Interessante é perceber como esses processos de construção da democracia participativa que estudei tão intensamente, no final dos anos 90, foram pouco a pouco se perdendo até chegar ao momento atual onde os conselhos, os grupos de trabalho, os colegiados estão pouco ou nada valorizados nas políticas públicas. Nos governos atuais, então, perdemos muitos canais de participação da comunidade nas esferas municipais, estaduais e, principalmente, federal. 
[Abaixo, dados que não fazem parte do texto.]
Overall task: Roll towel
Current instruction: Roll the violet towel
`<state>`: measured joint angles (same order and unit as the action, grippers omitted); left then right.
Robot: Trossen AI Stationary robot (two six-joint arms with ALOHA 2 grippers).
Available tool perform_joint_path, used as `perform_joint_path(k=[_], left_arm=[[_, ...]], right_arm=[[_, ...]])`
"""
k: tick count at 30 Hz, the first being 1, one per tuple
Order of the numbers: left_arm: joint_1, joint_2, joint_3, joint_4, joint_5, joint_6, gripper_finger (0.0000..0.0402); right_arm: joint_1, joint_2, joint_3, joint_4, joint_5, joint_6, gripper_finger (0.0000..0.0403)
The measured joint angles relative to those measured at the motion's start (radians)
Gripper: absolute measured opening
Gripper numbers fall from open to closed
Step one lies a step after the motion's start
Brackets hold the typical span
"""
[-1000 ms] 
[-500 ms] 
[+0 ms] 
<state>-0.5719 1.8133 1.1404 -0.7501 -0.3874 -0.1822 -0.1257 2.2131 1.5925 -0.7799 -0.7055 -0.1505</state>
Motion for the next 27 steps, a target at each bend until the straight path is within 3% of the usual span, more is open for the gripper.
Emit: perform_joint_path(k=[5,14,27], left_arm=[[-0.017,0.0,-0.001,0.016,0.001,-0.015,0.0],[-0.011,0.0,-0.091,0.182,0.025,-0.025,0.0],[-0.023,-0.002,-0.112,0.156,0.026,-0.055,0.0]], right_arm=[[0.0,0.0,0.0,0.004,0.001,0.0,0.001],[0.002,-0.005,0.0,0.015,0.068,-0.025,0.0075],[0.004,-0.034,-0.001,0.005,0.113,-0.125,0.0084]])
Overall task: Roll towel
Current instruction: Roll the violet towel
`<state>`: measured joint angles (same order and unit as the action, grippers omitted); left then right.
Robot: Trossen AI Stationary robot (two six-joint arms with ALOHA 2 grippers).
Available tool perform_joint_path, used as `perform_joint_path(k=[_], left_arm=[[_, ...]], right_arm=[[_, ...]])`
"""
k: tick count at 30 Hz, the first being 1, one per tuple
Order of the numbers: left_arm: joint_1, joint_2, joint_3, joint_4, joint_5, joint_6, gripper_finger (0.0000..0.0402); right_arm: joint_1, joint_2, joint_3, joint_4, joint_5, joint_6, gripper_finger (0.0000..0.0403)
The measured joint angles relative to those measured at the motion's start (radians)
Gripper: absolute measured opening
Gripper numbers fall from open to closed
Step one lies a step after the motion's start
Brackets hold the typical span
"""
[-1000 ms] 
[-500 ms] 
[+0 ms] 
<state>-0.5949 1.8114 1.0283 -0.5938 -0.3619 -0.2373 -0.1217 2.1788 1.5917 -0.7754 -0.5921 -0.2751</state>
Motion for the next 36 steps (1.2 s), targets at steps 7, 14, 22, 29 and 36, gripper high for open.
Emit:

Revendo as páginas do livro identifico várias passagens com esperança de que a participação popular na educação estava se consolidando progressivamente. São várias colocações dizendo dos pontos positivos da participação direta dos diversos atores sociais no espaço público e citações da filósofa Hannah Arendt defendendo uma ação política pela busca da liberdade e da coletividade como solução de muitos impasses das instituições dos serviços públicos.

Para H. Arendt (1989) o diálogo é o que possibilita aos homens revelarem as questões públicas a todos os outros e é pela palavra que podemos construir uma interação política. É a ação no espaço público que define a capacidade dos homens de produzir fatos e eventos em seu espaço. Quando um indivíduo age provoca reações diversas e ao mesmo tempo é agente porque recebe de volta as consequências de suas ações. E assim se constroem as ideias e as possíveis respostas.

Assim, ajudados por H. Arendt e tantos outros autores que defendem a democracia ativa e participativa, pergunto onde estão as famílias no debate da escola e, principalmente, da escola pública? Porque os pais estão alijados das discussões de como a escola deve se reinventar no contexto de pandemia e pós-pandemia? E ainda os estudantes, o que tem a dizer sobre o cotidiano da escola que afetará (ou preservará) a sua saúde física e mental e de seus familiares? 

Seria bom retomarmos os debates sobre a importância dos “colegiados” e sobre a participação. Está passando da hora da gente se juntar, valorizar nossas diversidades de humanidades e de ideias e criar protocolos de vida para um futuro que pode ser próspero ou incerto! Só depende de nós… juntos! 

Para saber mais: 

ABRANCHES, Mônica. Colegiado Escolar: Espaço de participação da comunidade. São Paulo: Cortez, 2003. 110 p. (Questões da Nossa Época 102).